§ WHAT TO PRODUCE: Which lines in the data below contain the string "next"? Show each one.
● ● ● ● ● ● ●
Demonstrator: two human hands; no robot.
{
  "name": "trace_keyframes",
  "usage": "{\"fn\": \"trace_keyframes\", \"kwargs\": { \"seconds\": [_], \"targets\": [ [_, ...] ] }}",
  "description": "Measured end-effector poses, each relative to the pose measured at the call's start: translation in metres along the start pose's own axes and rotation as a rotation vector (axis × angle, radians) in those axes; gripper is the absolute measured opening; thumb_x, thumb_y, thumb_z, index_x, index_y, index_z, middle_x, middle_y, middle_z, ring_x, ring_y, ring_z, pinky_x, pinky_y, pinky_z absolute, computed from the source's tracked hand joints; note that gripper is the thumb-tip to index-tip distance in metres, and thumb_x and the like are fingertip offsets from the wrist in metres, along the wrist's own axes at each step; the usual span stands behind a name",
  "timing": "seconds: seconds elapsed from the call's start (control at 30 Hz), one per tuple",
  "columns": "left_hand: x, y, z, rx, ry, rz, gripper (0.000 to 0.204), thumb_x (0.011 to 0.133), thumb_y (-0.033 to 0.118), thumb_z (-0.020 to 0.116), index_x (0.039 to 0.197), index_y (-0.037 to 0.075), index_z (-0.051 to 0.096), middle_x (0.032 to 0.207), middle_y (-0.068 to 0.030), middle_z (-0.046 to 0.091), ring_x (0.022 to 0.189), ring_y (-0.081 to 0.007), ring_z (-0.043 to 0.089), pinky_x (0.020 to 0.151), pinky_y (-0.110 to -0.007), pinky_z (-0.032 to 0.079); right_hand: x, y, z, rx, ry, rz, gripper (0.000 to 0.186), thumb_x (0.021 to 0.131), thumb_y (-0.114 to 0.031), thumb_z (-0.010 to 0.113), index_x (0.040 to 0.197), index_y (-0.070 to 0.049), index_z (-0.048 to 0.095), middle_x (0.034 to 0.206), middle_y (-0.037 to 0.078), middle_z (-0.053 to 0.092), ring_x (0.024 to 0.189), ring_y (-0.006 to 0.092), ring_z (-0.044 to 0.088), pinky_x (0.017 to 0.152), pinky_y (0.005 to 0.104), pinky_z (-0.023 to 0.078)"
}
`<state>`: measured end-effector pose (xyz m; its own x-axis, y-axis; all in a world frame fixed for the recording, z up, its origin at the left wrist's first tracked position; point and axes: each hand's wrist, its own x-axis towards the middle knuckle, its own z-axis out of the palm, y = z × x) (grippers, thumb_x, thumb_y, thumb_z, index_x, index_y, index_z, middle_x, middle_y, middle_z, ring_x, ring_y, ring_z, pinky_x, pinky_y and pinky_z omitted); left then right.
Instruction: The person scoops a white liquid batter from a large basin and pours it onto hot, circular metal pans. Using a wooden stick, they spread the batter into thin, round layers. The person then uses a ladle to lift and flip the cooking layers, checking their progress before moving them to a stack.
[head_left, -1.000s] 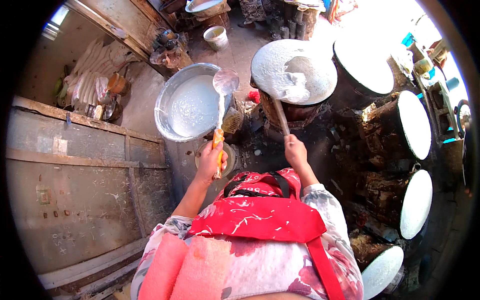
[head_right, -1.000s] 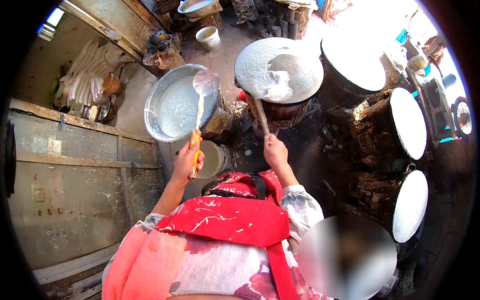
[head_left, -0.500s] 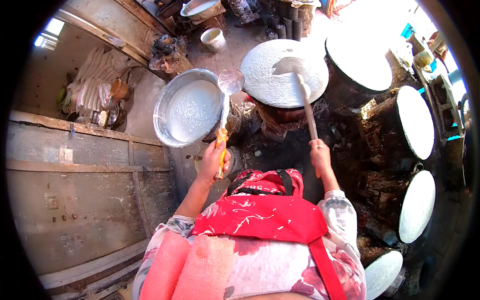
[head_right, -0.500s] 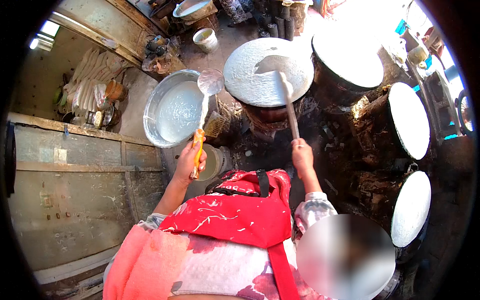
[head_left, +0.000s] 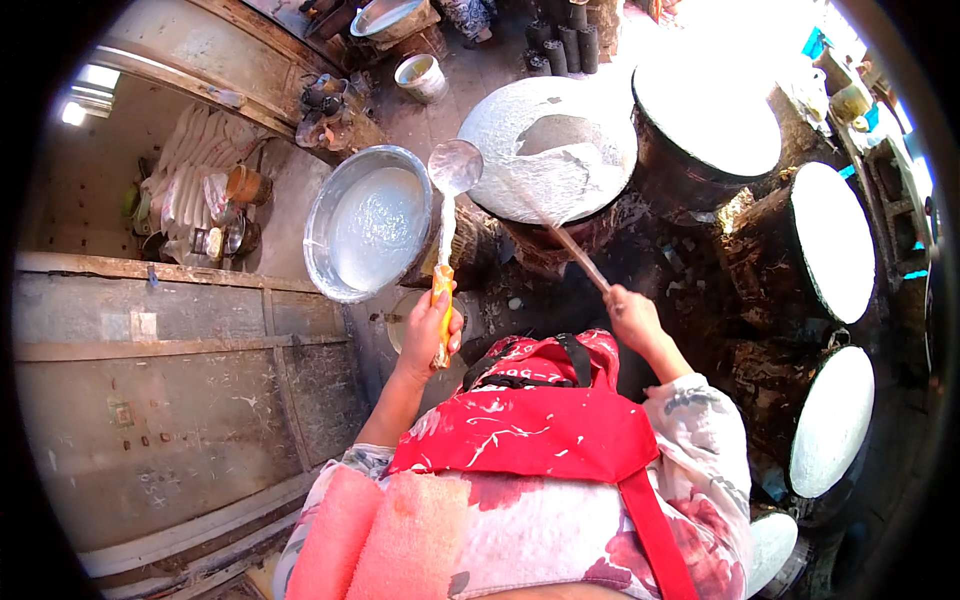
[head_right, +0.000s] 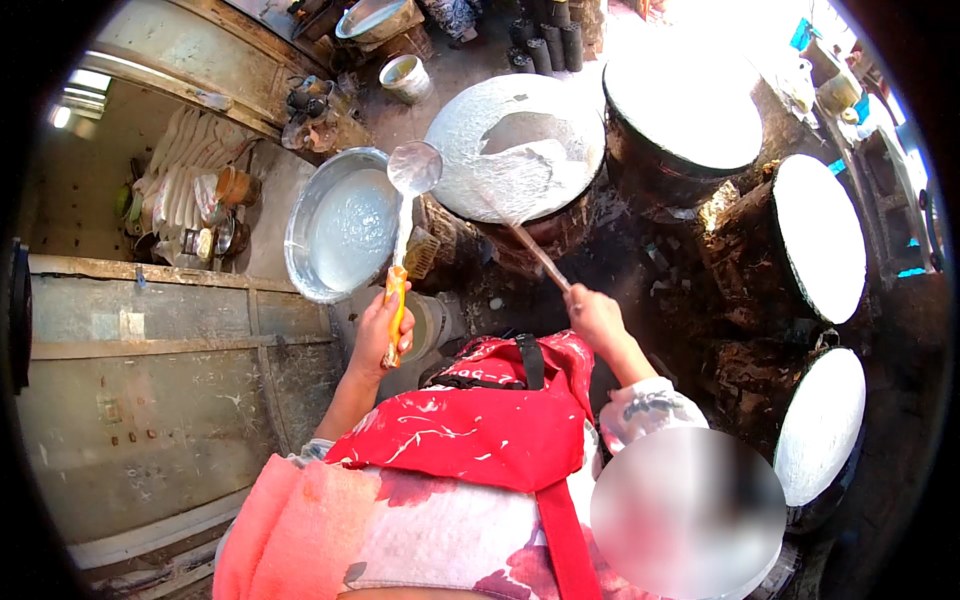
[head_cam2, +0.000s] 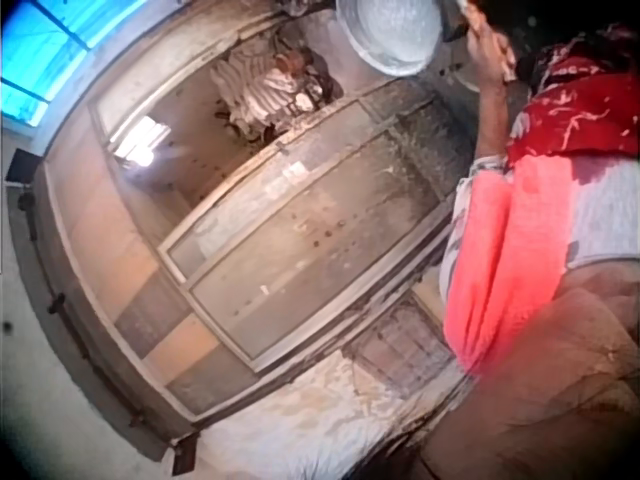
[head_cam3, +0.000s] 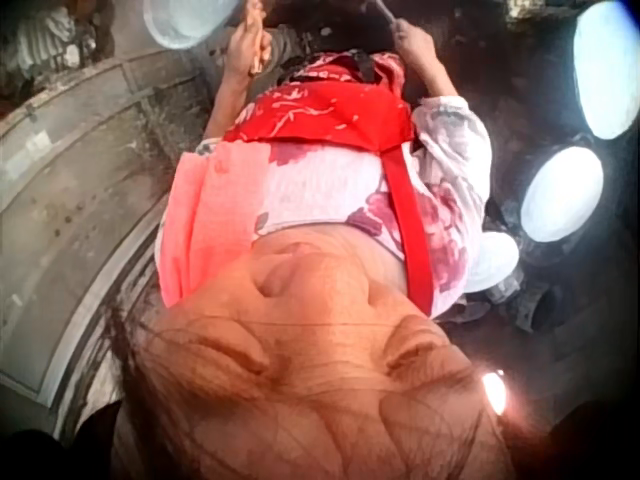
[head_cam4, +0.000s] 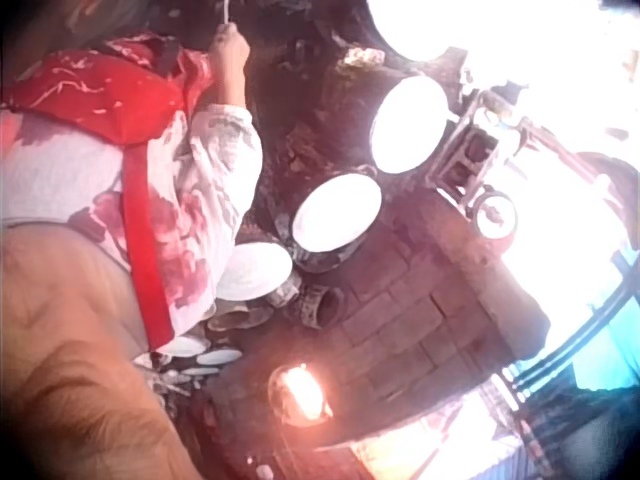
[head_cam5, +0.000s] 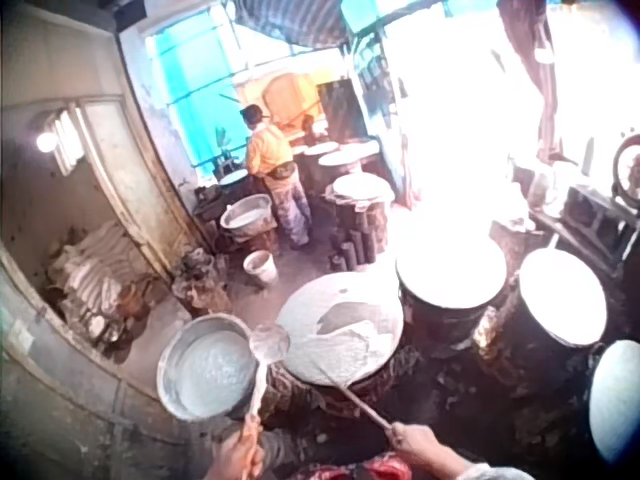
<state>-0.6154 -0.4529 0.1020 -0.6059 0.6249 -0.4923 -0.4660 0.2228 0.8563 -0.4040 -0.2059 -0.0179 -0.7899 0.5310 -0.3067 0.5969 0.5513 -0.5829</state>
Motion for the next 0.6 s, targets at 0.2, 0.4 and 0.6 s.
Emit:
{"fn": "trace_keyframes", "kwargs": {
  "seconds": [0.2, 0.4, 0.6],
  "targets": [
    [0.007, 0.004, 0.021, -0.044, 0.018, -0.016, 0.035, 0.098, 0.031, 0.043, 0.123, 0.008, 0.045, 0.065, -0.0032, 0.046, 0.041, -0.0087, 0.042, 0.038, -0.023, 0.035, 0.062, 0.055, -0.042, 0.090, 0.286, 0.095, 0.025, 0.091, -0.025, 0.043, 0.087, -0.005, 0.057, 0.079, 0.024, 0.062, 0.078, 0.0432, 0.060, 0.069, 0.0510, 0.047],
    [0.008, 0.006, 0.036, -0.072, 0.043, -0.069, 0.034, 0.098, 0.030, 0.043, 0.123, 0.008, 0.045, 0.065, -0.0035, 0.046, 0.041, -0.0089, 0.042, 0.038, -0.022, 0.034, 0.038, 0.071, -0.029, -0.075, 0.094, -0.250, 0.017, 0.089, -0.021, 0.046, 0.086, -0.006, 0.054, 0.072, 0.022, 0.062, 0.073, 0.0422, 0.061, 0.066, 0.0512, 0.047],
    [0.013, 0.012, 0.055, -0.065, 0.054, -0.063, 0.034, 0.097, 0.030, 0.045, 0.122, 0.007, 0.045, 0.065, -0.0040, 0.047, 0.041, -0.0096, 0.043, 0.038, -0.022, 0.036, 0.120, 0.086, -0.071, -0.067, 0.340, -0.163, 0.022, 0.090, -0.021, 0.044, 0.080, -0.003, 0.053, 0.071, 0.022, 0.061, 0.069, 0.0411, 0.060, 0.060, 0.0504, 0.047]
  ]
}}
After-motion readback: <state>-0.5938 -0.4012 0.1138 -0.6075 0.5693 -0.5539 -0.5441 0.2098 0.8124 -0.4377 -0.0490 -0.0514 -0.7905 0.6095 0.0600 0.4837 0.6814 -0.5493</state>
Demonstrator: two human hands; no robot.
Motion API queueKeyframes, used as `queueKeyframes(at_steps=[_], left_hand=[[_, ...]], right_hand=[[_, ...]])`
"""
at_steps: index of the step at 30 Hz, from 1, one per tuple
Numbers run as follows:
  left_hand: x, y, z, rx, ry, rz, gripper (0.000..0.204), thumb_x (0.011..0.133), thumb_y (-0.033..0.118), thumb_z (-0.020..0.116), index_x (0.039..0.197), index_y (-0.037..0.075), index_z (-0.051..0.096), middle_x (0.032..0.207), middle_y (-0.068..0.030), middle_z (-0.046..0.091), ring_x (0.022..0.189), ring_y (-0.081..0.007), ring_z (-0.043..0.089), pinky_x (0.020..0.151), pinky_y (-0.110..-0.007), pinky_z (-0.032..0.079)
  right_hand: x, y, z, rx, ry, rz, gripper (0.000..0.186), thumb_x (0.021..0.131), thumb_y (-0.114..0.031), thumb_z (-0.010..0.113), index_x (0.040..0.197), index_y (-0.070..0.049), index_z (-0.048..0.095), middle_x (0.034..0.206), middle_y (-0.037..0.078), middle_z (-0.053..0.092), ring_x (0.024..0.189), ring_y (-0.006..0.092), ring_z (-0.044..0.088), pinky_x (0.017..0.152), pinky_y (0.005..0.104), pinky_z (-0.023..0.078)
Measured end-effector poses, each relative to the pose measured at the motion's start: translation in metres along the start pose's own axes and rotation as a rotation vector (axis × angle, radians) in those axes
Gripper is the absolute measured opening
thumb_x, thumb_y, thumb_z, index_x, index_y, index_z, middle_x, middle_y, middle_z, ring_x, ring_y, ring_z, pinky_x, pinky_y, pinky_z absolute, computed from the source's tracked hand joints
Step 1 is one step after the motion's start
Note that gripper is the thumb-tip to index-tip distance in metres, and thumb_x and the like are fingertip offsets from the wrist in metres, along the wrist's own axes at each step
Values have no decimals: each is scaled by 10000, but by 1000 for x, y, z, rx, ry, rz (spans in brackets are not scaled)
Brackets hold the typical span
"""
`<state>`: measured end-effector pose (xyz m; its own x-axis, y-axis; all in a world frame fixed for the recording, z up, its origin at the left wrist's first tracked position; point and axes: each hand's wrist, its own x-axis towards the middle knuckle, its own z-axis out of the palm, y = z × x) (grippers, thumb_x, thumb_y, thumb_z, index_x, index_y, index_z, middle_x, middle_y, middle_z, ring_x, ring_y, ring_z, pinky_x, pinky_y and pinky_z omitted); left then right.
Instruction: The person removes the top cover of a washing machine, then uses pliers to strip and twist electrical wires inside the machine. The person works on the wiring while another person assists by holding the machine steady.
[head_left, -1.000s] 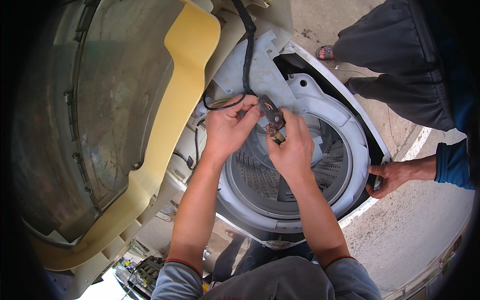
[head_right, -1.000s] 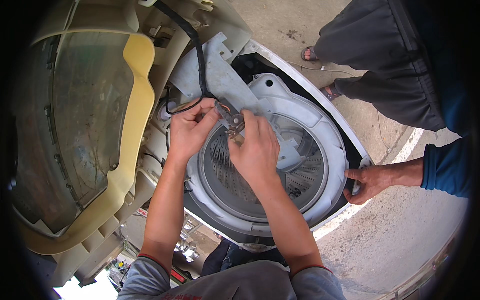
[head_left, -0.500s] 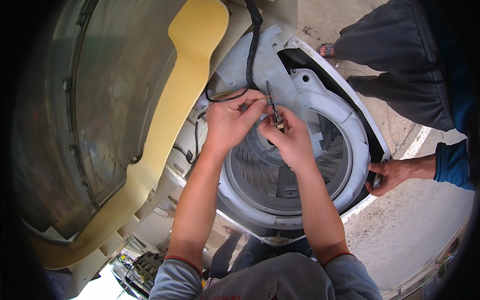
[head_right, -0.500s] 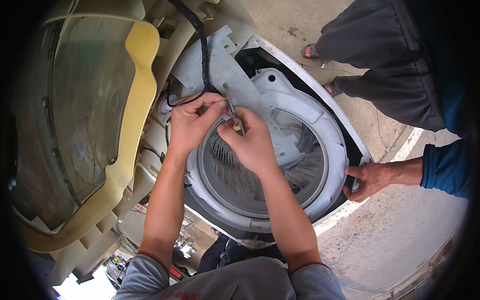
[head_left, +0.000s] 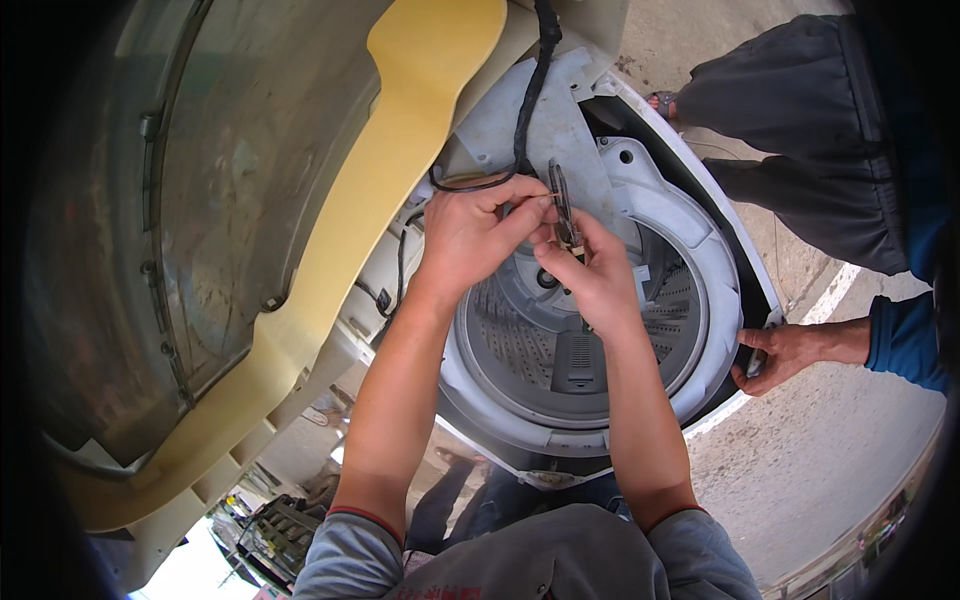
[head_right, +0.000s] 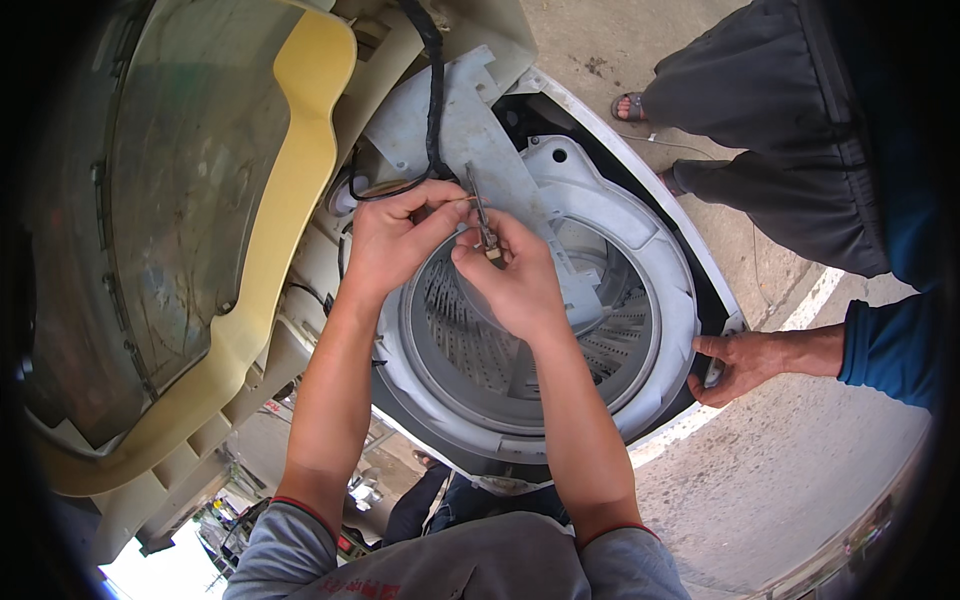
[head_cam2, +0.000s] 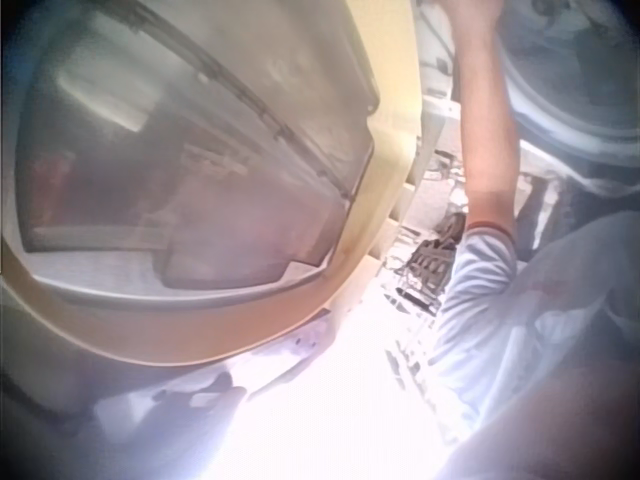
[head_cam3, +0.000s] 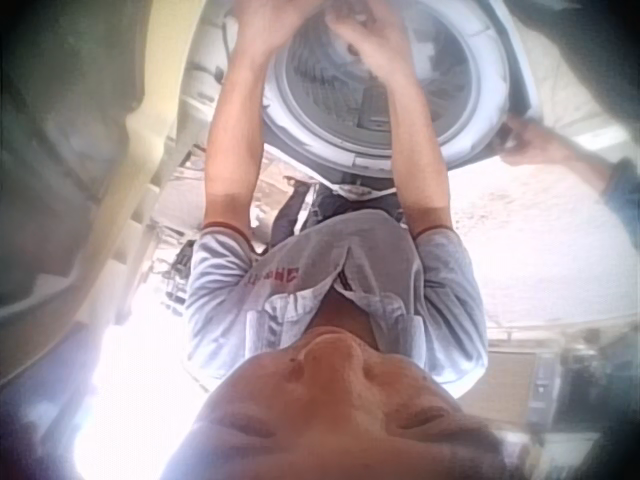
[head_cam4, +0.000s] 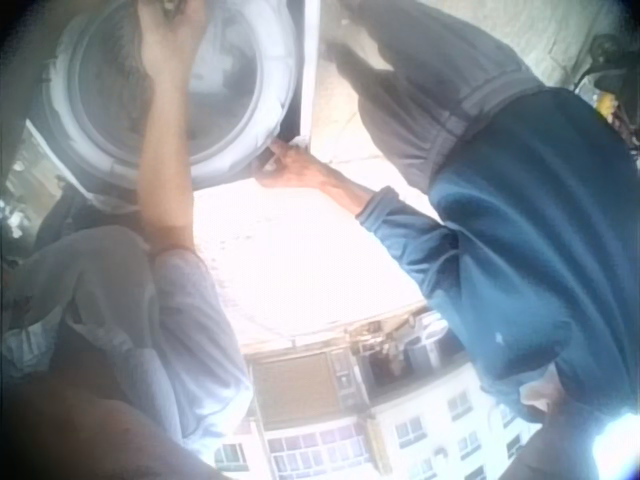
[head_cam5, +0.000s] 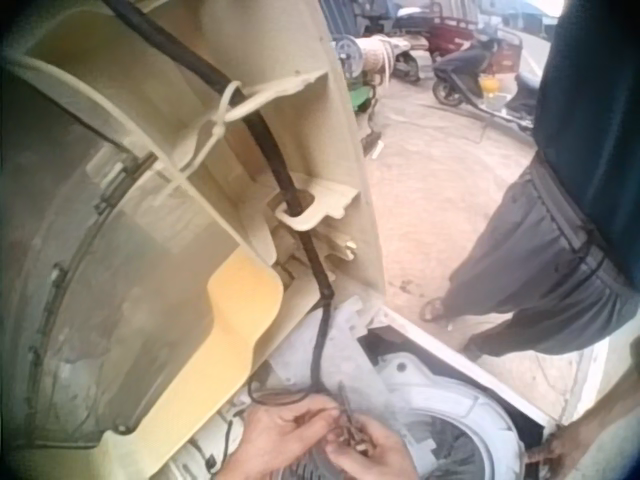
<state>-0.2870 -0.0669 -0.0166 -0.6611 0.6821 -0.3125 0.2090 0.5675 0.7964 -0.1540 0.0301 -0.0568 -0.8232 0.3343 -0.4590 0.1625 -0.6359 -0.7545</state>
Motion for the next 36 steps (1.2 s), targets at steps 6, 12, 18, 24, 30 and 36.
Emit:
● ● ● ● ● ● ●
§ FINISHED TASK:
Motion for the next 0.6 s, targets at 0.2, 0.4 and 0.6 s.
Motion for the next 36 steps (1.2 s), targets at steps 6, 12, 18, 24, 30 and 36.

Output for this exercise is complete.